Johnny, though we must part, I shall always love you, like a brother, or a close relative with a broadly equivalent claim to a disputed throne, who lacks the guile and drive to catch the nearest way.

I have real battles to fight, no quarter given, none asked; limbs severed and thrown asunder by single blows; exposed links in armour hacked at with such furious abandon that blood, gore and marrow all bubble out in a hideous soup of bodily humours.

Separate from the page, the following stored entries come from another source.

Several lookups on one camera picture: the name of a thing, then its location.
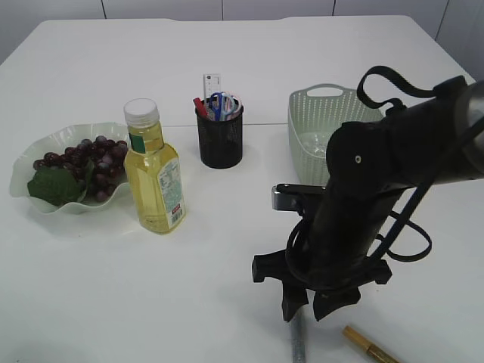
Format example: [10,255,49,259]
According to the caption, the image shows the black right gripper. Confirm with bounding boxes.
[252,226,390,322]

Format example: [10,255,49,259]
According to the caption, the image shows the silver glitter marker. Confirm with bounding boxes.
[290,309,306,363]

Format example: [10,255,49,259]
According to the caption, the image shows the gold marker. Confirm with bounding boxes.
[343,326,399,363]

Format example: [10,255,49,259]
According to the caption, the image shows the yellow tea bottle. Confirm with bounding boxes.
[123,98,186,234]

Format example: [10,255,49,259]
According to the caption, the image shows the pink safety scissors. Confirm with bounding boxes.
[222,92,242,121]

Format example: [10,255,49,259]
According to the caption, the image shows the red marker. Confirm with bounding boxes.
[193,98,208,119]

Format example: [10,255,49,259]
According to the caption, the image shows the blue safety scissors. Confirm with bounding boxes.
[209,92,225,121]

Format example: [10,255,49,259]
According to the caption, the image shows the clear plastic ruler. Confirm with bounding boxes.
[203,73,222,99]

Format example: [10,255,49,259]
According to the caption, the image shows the purple artificial grape bunch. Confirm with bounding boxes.
[27,135,129,207]

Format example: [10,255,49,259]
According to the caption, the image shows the clear plastic sheet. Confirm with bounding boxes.
[299,132,332,158]

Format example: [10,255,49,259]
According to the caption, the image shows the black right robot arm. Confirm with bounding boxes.
[252,66,483,321]

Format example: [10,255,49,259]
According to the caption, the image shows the black mesh pen cup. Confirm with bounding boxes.
[195,107,244,169]

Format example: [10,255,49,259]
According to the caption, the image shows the green woven plastic basket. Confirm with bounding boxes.
[287,84,383,186]

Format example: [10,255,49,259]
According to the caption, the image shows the pale green wavy plate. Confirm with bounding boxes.
[9,123,129,214]

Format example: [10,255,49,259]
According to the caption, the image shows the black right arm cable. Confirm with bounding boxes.
[374,181,433,264]

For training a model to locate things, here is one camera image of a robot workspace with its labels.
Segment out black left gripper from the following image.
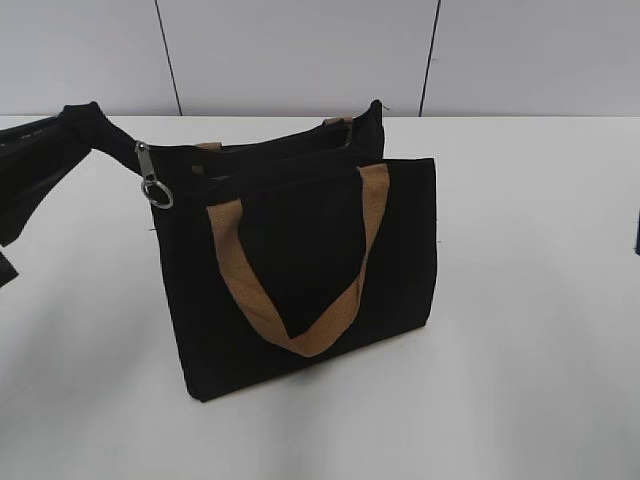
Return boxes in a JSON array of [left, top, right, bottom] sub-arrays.
[[0, 117, 91, 287]]

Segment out silver zipper pull with ring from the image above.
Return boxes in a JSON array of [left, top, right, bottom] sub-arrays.
[[135, 141, 174, 210]]

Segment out black canvas tote bag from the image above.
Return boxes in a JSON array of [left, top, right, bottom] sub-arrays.
[[60, 101, 437, 402]]

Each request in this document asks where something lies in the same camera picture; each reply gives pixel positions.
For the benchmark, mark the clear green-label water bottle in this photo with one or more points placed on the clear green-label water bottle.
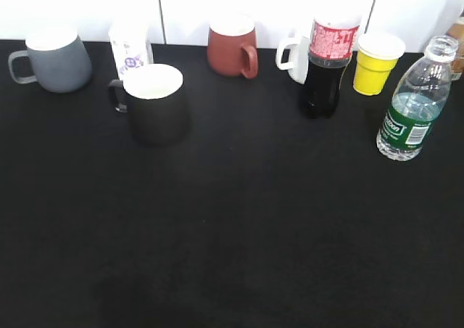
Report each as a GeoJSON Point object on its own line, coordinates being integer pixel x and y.
{"type": "Point", "coordinates": [417, 101]}

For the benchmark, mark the yellow paper cup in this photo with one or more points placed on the yellow paper cup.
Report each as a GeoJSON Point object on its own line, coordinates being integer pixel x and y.
{"type": "Point", "coordinates": [377, 55]}

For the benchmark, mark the black mug white inside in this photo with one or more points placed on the black mug white inside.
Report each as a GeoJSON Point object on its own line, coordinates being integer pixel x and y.
{"type": "Point", "coordinates": [154, 99]}

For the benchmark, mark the red-brown ceramic mug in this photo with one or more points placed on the red-brown ceramic mug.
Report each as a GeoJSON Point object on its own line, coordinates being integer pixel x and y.
{"type": "Point", "coordinates": [232, 45]}

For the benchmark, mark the white ceramic mug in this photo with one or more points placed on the white ceramic mug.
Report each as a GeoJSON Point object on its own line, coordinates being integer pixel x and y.
{"type": "Point", "coordinates": [292, 54]}

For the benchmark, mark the red-label cola bottle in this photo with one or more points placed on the red-label cola bottle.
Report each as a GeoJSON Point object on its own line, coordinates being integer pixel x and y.
{"type": "Point", "coordinates": [330, 51]}

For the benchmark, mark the white blueberry milk carton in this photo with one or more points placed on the white blueberry milk carton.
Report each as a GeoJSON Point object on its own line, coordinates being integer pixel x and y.
{"type": "Point", "coordinates": [130, 45]}

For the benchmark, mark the grey ceramic mug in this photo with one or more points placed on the grey ceramic mug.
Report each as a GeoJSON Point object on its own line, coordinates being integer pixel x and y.
{"type": "Point", "coordinates": [58, 58]}

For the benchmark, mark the brown item at edge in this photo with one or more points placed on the brown item at edge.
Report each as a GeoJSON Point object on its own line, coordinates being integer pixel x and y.
{"type": "Point", "coordinates": [456, 31]}

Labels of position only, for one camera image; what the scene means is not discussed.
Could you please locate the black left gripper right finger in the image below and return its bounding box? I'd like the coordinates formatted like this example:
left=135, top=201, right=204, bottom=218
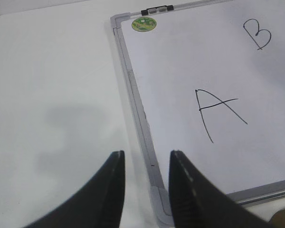
left=169, top=151, right=272, bottom=228

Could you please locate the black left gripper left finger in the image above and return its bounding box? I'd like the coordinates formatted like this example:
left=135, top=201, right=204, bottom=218
left=28, top=151, right=125, bottom=228

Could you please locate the round green magnet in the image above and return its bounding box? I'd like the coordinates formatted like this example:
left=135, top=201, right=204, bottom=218
left=132, top=17, right=157, bottom=32

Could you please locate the white board with grey frame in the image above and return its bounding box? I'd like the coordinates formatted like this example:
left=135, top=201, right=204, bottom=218
left=111, top=0, right=285, bottom=227

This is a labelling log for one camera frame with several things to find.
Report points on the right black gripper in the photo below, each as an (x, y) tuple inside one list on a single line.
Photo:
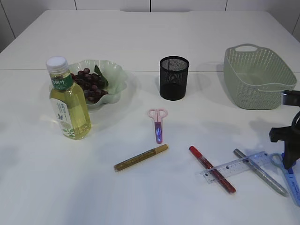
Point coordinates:
[(291, 134)]

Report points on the dark red grape bunch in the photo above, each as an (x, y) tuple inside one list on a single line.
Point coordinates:
[(92, 84)]

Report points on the jasmine tea bottle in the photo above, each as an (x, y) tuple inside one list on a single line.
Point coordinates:
[(67, 100)]

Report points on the silver glitter marker pen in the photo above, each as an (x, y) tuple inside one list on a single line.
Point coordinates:
[(265, 177)]

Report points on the clear plastic ruler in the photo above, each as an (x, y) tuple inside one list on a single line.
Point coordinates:
[(235, 167)]

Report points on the green woven plastic basket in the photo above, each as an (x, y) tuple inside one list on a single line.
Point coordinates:
[(255, 79)]

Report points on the red marker pen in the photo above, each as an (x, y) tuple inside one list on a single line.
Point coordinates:
[(211, 167)]

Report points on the black mesh pen holder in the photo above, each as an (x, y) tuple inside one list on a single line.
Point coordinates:
[(173, 77)]

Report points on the gold glitter marker pen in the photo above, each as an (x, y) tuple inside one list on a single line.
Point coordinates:
[(139, 158)]

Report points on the light green wavy plate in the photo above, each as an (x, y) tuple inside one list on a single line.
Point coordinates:
[(114, 74)]

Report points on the blue scissors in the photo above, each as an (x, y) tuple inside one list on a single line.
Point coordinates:
[(290, 179)]

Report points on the small pink scissors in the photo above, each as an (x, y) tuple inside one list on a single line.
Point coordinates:
[(157, 115)]

[1]The correct avenues are: the courtroom, in the event that the dispute cannot be solved amicably with the receipt of appropriate compensation and ideally a stringent confidentiality agreement put in place; then a scurrilous and unconfirmable paperback bestseller offering a thinly fictionalised account of events in an attempt to get around the confidentiality agreement; then a televised adaptation of aforesaid fictional piece; then a self-written corrective novelisation based on the televised adaptation but including new and more accurate revelations; hopefully then a film adaptation of said novelisation which will return rights and royalties to me; then maybe a cash-in Collected Correspondence of the Fisherians book.

[2] Amongst professional Association Footballers such “release clauses” are much sought-after and can cost well into the tens of millions of Euros, but I was fortunate enough to negotiate my severance at no personal cost and with barely a mention of eventually having to pay back certain unaccounted for moneys.

[3] Which will be given prominence in terms of size and position over the amateurish Swords Drawn link currently lowering the tone of the site, it’s solitary status exposing the nepotistic nature of the Fisherians

[4] Maybe there are some terrorists and paedos on there, but most of the guys I’ve been in touch with have been much like you or I – pretty nice fellas who happen to use their copious amounts of free time to engage in acts which are probably legal somewhere in the world, and given the lack of judicial jurisdiction on the WorldWide Web should at the very least be acknowledged as “not certifiable as illegal” online.

[5] I am aware that it is traditional in “gay” circles to use dropped handkerchiefs to indicate that a man is “up for it right now” or “wants it so bad and in a specifically depraved fashion”, the popularity of carrying around a reusable mucus receptacle has fallen dramatically in the past 40 years. Conversely, wearing superfluous affected headgear has never been more popular, across the sexual spectrum, so much so that many modern hat wearers are unaware quite how rude it is to neglect to remove one’s chapeau on entering a building. This led me to consider “at the drop of a hat” to be a very appropriate simultaneous metaphor and literal idiom for gay men to indicate their willingness to engage in flippant coitus.

[6] I sincerely hope the term “piggy-back” does not also allude to some pioneering homosexual act, but I daren’t look it up.

[7] “Are we to infer from that that some balrog do not have wings?”; “Was Tolkein using an extended visual metaphor when describing Durin’s Bane/The Balrog of Moria, or should we assume that this is one of the winged balrog to which the slogan refers?”; “Is ‘balrog’ the correct plural form of balrog?” and so on…

[8] This is not a literal longsword, nor should it be construed as a vulgar phallic euphemism, it is the metaphor for my works in contrast to Fisher’s, which I compared to a different type of sword in the previous sentence. If you’re not able to appreciate the connecting motif within a single paragraph I’ve no idea how you have got this far in the article unless you’re just reading the individual letters in each word aloud to yourself.